FIG. 8. — A possible model of stochastic assembly of LukF and Hlg2 into 3:4 and 4:3 heteroheptamers. LukF and Hlg2 assemble into an open-circular heterohexamer (LukF-Hlg2)3, followed by binding of either LukF (•) or Hlg2 (○) to its distal counterpart and subsequent linkage between homologous subunits.

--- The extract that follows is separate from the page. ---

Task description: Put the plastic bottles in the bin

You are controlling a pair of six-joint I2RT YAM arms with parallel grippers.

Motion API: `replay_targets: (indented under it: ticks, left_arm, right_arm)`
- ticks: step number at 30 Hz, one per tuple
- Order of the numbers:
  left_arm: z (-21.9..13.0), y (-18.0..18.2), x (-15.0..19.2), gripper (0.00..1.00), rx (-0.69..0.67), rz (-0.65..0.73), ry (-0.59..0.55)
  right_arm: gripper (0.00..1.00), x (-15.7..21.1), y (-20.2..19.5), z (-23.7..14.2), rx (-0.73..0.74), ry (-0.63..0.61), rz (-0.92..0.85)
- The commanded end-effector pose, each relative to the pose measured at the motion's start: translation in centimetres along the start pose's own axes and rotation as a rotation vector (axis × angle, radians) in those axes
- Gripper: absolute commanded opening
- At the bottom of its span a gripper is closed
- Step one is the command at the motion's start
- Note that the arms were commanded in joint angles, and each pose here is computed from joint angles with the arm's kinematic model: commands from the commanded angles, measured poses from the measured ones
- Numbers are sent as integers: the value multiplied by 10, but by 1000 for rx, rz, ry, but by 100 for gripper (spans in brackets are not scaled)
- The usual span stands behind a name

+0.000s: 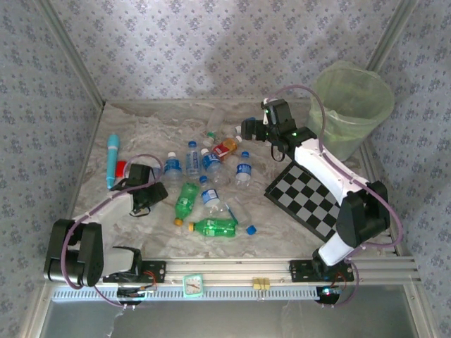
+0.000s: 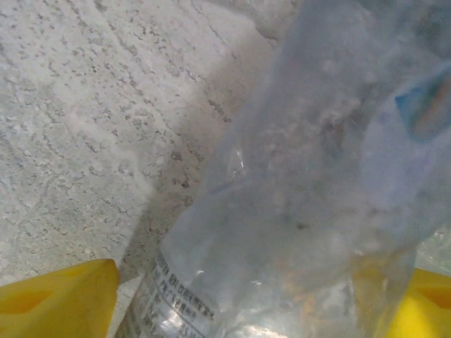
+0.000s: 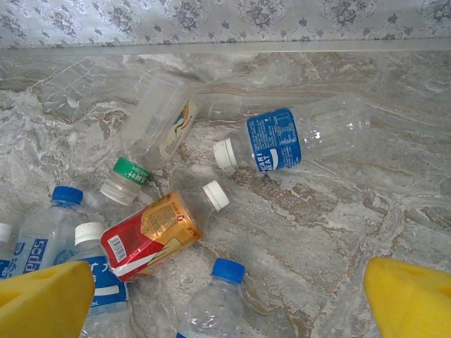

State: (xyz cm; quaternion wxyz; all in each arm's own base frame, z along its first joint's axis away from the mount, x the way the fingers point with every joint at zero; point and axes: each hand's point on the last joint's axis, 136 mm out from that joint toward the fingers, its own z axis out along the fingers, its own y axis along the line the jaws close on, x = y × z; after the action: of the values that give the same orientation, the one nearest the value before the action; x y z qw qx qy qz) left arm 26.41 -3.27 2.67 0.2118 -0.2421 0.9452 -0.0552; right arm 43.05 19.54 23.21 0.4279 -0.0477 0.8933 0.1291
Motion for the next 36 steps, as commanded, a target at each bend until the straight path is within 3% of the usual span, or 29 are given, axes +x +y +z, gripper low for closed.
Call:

With respect to the biological significance of the heteroheptameric pore of Hlg, we have recently found that the heteroheptamers of Hlg form clusters on human erythrocytes to enhance hemolysis (N. Sugawara-Tomita et al., unpublished data). (i) Electron microscopy of the Hlg-treated erythrocytes revealed that Hlg formed clusters of pore complexes, as well as single pore complexes on the cells, and that the cell membrane was prominently disrupted in areas surrounding the clusters, in which many (i.e., 60 to 80) pore complexes were piled up. (ii) Direct counting for average numbers of the pore complexes per unit area of cell membrane under the electron microscope showed that cluster formation of the pore complexes occurred in tandem with hemolysis of human erythrocytes upon exposure of the cells to lower doses of the toxin, whereas the formation of single pore complexes more strongly correlated with the swelling of the cells. Thus, clustering of the pore complexes would cause an intensive damage of cell membrane in the limited areas, leading to enhancement of hemolysis, and the cluster-forming ability of the pore complexes may be due to the asymmetric heteroheptameric architecture, including the homodimeric linkage.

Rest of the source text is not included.